=== Section Start ===

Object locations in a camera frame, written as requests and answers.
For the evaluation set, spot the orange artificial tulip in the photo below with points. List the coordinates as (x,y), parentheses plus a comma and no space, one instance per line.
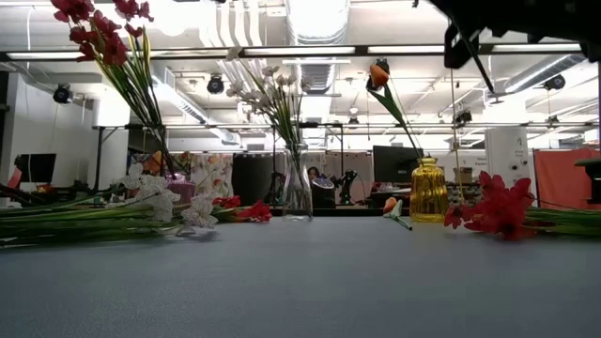
(378,75)
(389,205)

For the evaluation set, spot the red artificial flower bunch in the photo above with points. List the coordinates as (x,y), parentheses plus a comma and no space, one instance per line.
(105,42)
(256,212)
(497,206)

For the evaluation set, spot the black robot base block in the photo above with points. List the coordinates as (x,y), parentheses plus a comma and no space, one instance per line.
(591,183)

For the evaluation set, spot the background black robot arm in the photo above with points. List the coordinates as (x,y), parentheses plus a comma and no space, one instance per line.
(348,180)

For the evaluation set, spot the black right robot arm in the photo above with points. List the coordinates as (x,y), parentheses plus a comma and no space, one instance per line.
(526,19)

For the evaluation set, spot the yellow glass vase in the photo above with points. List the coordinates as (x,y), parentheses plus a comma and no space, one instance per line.
(429,192)

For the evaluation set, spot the clear glass vase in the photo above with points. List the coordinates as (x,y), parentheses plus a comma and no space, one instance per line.
(297,206)

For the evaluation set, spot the purple glass vase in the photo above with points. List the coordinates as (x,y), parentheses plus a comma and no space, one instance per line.
(184,190)

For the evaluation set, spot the white strip light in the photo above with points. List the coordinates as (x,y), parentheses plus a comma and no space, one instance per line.
(404,49)
(28,55)
(345,49)
(540,47)

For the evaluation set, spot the black overhead truss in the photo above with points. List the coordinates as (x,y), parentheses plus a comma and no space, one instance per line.
(361,49)

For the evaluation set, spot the white pillar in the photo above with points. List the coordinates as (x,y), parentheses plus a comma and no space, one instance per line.
(507,150)

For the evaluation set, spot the cardboard box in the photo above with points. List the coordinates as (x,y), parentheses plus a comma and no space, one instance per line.
(463,175)

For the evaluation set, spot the large black monitor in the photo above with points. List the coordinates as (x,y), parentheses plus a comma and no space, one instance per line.
(394,164)

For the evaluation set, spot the orange partition panel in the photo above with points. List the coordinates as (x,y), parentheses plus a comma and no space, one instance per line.
(563,178)

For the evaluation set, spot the person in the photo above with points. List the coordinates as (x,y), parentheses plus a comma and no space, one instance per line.
(313,174)

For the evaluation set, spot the black cylinder speaker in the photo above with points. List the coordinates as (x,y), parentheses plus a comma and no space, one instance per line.
(324,195)

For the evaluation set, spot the black partition panel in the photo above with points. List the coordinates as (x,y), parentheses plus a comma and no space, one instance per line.
(251,178)

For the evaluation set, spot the floral patterned cloth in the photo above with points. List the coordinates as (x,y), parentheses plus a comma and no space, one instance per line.
(213,173)

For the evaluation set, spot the blue table mat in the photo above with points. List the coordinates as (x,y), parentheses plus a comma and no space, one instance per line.
(300,281)

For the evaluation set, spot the small black monitor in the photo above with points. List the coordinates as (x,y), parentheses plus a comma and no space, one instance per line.
(37,166)

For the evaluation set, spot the slim silver air duct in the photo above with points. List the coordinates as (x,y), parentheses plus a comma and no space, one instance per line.
(540,72)

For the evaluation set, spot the wide silver air duct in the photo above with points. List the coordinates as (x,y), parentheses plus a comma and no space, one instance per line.
(328,19)

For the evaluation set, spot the white air duct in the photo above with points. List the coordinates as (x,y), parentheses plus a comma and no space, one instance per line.
(188,109)

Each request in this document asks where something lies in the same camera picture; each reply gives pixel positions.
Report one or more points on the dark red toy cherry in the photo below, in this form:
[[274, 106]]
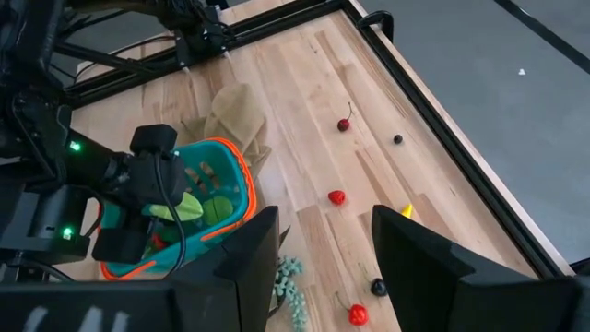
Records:
[[343, 125]]

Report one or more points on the dark purple toy berry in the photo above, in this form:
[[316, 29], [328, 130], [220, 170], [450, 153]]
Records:
[[379, 287]]

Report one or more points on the red toy raspberry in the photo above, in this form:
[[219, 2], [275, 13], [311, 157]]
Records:
[[337, 198]]

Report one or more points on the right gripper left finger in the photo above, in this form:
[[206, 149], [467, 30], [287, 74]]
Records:
[[256, 267]]

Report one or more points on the red toy strawberry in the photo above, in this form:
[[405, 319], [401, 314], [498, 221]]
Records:
[[159, 241]]

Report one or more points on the small dark toy blueberry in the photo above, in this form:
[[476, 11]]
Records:
[[398, 139]]

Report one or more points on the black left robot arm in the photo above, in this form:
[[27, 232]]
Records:
[[87, 159]]

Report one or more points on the black aluminium table frame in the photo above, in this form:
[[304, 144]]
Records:
[[454, 140]]

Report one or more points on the dark green toy pepper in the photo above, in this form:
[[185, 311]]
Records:
[[171, 234]]

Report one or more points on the round light green toy fruit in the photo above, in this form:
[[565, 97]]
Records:
[[219, 211]]

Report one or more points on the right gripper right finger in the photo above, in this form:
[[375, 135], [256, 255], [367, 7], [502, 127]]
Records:
[[428, 286]]

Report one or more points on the yellow-green toy vegetable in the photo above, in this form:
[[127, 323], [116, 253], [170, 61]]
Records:
[[189, 209]]

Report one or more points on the green basket with orange rim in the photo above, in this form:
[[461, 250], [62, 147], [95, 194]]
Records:
[[232, 182]]

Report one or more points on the succulent in black pot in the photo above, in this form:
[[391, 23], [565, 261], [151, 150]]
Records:
[[288, 286]]

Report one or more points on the yellow toy piece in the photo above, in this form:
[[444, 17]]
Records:
[[407, 211]]

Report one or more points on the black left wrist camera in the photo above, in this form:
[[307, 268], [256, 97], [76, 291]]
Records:
[[120, 246]]

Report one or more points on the tan folded cloth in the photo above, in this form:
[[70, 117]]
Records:
[[239, 120]]

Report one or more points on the bright red toy cherry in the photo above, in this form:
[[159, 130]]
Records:
[[358, 315]]

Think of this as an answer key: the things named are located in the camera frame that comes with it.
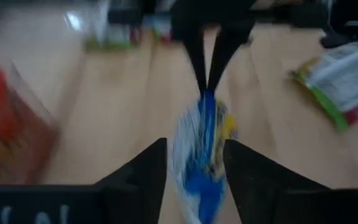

=== Section End ===

> _Exercise_: What lines in the records above include the string "dark"? Copy each one.

> _Task answer_:
Report one or more points on the dark red toy cherry in the photo below, in this form:
Report one or more points on the dark purple toy berry in the photo above, in this form:
Report one or more points on the small dark toy blueberry in the photo above, in this form:
Report one or more points on the dark green toy pepper in the photo above, in this form:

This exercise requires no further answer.